O Valor Econômico reabre o debate sobre a influência negativa da valorização do real perante o dólar nas exportações – e, mais uma vez, dribla os leitores na falta de argumentos convincentes. Durante o primeiro semestre, o lobby forçou os jornais, durante meses seguidos, a repetir com exaustão as palavras ‘apesar do dólar’ diante dos números positivos da balança comercial. No jornal de hoje, dividindo destaque na primeira página com a manchete principal, lê-se no Valor que ‘Crise bate à porta das indústrias de Franca’. Já no texto que sustenta a submanchete, começam a aparecer os buracos. O jornal afirma que a crise é ‘provocada pela valorização do real e pelo desaquecimento da economia’ e anuncia que uma tradicional fábrica de sapatos redireciona suas atenções para o mercado interno ‘para superar a crise’. Fica no ar a pergunta: se a economia está desaquecida, não será inútil para a empresa voltar-se para o mercado interno?
Perguntas sem resposta e referências disparatadas são comuns em reportagens que representam lobbies que vão contra os fatos – como é o caso da ala empresarial que aponta o dólar barato como principal causa de seus pesadelos. Entre os argumentos vazios, a reportagem do Valor diz que um dos sinais da crise que se abateu sobre Franca é a queda de 30% nas vendas de filmes e materiais fotográficos na principal óptica da cidade, na comparação entre janeiro e maio deste ano com 2004. Ocorre que a queda na venda desses produtos ocorre em todas as partes do mundo, mas por outro motivo, conforme trouxe o mesmo Valor, em 25 de maio passado, na reportagem ‘Kodak vai fechar unidade de São José dos Campos; cortes atingem 250’. O motivo da decisão da empresa – e também da queda nas vendas da óptica de Franca – é ‘o declínio da demanda por produtos tradicionais na indústria da imagem, com o aumento da digitalização na fotografia’.
A defesa da desvalorização do real perante o dólar continua batendo em barreiras intransponíveis, o que talvez explique a vacuidade dos argumentos que os jornais reproduzem a favor do lobby da desvalorização. A coluna Direto da Fonte do O Estado de S.Paulo de hoje traz o xis da questão: ‘Em maio, as emissões de empresas brasileiras no mercado externo somaram US$ 920 milhões. Em junho, US$ 2,8 bilhões. E em julho, até agora, já estão acima dos US$ 500 milhões. O superávit da balança comercial na segunda semana de julho, divulgado ontem, bateu no US$ 1,333 bilhão. No mês, está em US$ 1,7 bilhão. E, no ano, o saldo positivo é de US$ 21,4 bilhões. Segurar o câmbio como?’, pergunta.

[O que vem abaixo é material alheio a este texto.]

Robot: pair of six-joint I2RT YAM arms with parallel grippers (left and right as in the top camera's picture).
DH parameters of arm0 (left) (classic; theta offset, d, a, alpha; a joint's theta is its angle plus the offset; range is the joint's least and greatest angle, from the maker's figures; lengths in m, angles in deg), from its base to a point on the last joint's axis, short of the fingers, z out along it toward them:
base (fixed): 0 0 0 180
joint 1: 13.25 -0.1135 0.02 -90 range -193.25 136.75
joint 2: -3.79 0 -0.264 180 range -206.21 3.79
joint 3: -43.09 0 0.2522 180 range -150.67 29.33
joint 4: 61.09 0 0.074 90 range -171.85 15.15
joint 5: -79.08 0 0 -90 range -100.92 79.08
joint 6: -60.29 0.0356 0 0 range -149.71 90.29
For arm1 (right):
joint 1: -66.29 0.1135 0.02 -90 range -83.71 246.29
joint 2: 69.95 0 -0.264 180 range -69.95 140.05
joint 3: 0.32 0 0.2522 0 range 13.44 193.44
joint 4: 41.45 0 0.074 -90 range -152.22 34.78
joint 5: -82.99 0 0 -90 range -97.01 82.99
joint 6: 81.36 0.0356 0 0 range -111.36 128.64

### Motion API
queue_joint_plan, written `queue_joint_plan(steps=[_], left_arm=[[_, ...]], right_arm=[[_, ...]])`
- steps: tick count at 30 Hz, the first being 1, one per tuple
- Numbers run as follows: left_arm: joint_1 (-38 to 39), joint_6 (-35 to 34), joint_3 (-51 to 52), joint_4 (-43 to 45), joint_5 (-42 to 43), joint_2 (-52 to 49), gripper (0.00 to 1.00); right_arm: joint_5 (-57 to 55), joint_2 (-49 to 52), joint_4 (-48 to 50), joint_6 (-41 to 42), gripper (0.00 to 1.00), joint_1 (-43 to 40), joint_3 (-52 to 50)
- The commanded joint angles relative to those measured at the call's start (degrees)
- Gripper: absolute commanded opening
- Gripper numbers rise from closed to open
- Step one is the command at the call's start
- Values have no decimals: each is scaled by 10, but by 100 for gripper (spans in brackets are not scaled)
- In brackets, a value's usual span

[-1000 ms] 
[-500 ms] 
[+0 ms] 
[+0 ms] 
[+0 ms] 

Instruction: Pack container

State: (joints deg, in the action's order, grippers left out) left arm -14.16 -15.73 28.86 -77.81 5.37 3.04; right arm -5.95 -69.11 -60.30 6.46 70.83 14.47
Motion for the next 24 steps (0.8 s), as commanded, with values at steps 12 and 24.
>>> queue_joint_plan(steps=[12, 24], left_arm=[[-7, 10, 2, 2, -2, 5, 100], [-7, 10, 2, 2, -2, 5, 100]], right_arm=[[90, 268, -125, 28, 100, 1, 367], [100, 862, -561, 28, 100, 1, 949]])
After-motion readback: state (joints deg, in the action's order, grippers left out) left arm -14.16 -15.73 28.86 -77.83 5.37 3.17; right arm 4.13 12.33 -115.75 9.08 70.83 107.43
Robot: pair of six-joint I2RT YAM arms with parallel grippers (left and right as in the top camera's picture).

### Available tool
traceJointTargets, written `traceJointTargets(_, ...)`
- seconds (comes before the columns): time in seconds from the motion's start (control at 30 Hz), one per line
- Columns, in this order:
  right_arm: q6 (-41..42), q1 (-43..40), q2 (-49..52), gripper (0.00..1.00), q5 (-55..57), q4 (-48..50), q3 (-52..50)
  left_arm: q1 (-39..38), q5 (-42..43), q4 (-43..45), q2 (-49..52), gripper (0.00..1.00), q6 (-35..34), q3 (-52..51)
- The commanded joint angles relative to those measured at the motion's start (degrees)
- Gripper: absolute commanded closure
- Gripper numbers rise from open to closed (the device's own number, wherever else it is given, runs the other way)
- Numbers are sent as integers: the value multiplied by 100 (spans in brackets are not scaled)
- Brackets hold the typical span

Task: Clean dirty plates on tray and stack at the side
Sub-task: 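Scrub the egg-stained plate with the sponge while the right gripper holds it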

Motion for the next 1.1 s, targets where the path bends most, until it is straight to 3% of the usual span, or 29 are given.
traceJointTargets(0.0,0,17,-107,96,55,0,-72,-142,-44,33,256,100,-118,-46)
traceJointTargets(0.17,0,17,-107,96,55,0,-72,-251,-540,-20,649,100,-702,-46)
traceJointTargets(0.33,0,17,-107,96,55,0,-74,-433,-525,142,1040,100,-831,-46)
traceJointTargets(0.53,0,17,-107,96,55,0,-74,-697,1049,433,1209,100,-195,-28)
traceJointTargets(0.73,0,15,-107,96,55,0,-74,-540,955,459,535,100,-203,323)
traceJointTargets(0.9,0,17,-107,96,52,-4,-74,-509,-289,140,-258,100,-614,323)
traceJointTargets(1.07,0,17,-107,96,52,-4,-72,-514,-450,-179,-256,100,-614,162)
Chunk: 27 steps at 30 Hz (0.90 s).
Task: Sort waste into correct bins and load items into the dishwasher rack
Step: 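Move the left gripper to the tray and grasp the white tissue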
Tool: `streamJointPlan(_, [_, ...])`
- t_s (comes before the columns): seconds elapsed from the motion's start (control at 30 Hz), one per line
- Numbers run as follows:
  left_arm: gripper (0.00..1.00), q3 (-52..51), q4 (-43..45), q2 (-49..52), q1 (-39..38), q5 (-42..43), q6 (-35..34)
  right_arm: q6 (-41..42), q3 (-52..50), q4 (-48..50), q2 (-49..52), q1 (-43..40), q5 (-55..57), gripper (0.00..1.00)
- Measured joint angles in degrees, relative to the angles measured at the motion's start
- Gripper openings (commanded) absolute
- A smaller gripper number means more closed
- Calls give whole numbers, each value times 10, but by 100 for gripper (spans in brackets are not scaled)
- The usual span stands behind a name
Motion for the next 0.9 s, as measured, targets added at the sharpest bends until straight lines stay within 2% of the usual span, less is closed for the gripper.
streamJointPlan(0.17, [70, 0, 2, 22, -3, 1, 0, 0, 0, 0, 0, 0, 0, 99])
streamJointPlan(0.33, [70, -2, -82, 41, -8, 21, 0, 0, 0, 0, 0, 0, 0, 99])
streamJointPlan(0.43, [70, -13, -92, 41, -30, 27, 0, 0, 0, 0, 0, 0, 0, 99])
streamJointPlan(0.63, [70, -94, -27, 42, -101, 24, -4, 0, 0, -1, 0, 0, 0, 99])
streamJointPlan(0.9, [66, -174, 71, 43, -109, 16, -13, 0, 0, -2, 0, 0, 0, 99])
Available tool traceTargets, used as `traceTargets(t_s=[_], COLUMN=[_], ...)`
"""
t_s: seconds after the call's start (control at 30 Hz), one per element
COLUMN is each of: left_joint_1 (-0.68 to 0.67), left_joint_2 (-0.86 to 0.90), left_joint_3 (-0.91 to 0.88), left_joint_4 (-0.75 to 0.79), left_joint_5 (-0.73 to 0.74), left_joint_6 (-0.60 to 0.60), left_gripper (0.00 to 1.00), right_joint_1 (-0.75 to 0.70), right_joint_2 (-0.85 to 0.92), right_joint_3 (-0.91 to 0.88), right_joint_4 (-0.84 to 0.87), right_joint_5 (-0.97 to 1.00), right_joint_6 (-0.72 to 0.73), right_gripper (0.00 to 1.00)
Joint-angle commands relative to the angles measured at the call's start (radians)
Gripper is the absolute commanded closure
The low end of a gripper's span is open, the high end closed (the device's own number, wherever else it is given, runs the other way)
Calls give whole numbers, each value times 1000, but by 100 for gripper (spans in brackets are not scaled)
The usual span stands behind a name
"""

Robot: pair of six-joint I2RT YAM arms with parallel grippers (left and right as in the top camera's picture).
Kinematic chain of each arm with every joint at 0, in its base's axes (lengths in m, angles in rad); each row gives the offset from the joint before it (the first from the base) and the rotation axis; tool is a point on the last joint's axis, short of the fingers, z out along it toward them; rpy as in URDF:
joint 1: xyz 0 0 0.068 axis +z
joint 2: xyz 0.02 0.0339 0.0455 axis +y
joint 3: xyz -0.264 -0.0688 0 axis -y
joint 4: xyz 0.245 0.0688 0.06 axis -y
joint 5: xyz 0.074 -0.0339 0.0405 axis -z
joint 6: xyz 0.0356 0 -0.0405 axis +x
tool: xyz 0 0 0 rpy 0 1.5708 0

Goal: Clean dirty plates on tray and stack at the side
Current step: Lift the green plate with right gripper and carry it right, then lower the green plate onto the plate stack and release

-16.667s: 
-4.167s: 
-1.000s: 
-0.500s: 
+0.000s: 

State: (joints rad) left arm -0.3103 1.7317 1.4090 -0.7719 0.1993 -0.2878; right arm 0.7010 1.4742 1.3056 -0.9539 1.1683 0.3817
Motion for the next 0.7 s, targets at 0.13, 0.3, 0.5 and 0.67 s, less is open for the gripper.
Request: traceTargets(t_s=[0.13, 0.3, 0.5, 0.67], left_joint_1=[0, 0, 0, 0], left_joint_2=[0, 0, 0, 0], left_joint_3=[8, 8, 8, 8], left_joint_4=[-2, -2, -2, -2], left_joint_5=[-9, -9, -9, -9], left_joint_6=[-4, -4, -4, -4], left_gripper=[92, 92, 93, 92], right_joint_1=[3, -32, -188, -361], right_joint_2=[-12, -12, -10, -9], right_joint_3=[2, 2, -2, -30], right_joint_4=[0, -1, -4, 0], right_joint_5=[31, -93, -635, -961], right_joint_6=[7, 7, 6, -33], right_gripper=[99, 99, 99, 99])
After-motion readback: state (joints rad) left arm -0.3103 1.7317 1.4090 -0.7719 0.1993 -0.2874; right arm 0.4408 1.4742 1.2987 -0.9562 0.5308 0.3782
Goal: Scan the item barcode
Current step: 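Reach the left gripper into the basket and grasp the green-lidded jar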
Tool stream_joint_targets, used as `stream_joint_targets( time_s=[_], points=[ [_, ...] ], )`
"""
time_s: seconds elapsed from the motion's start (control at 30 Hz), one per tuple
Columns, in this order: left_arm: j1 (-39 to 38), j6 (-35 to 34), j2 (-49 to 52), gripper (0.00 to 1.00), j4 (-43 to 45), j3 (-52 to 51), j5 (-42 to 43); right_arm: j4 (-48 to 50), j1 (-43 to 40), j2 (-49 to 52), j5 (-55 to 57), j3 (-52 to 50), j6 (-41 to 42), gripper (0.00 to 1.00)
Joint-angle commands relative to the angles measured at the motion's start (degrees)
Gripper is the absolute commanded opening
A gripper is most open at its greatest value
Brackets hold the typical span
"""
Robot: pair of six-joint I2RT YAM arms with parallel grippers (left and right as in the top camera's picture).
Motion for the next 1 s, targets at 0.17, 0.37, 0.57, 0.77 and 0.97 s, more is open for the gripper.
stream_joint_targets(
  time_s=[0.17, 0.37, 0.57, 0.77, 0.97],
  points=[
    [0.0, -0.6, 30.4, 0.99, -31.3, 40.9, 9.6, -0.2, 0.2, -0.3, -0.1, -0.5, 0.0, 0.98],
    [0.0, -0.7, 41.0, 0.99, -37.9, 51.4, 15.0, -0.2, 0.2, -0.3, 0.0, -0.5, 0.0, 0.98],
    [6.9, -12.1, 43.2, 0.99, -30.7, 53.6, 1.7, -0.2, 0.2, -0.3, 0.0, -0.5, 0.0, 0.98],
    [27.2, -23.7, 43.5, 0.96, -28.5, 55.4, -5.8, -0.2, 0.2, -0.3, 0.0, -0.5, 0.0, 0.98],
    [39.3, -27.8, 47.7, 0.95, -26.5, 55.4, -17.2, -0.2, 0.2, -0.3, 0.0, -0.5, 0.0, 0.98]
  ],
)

Outro lobby que ficou nu encontra-se na página B5, também do O Estado de S.Paulo de hoje, que traz reprodução do The Wall Street Journal Americas. A reportagem ‘Brasil avança mais que outros países latino-americanos no combate a cartéis’, assinada por Geraldo Samor, mostra os avanços das ações antimonopólio e antitruste no Brasil em razão das decisões do Cade (Conselho Administrativo de Defesa Econômica). De passagem, em apenas um parágrafo, o jornal norte-americano desmonta os argumentos acolhidos pelos jornais brasileiros em defesa da Nestlé, no processo de incorporação da Chocolates Garoto que foi bloqueado pelo Cade. A briga vem se estendendo há vários anos e o último lance foi a liminar concedida à Nestlé derrubando temporariamente o veto. ‘As autoridades dizem que a compra dá à Nestlé até 89% do mercado de alguns chocolates e querem cassar a liminar’, diz a reportagem. ‘A Nestlé argumenta que decisões desse tipo afugentam o investimento estrangeiro – embora suas rivais Kraft Foods, dos EUA, e Cadbury Schweppes, da Grã-Bretanha, digam que estão prontas para investir no Brasil e a Nestlé vender a Garoto. A Nestlé não quis comentar’.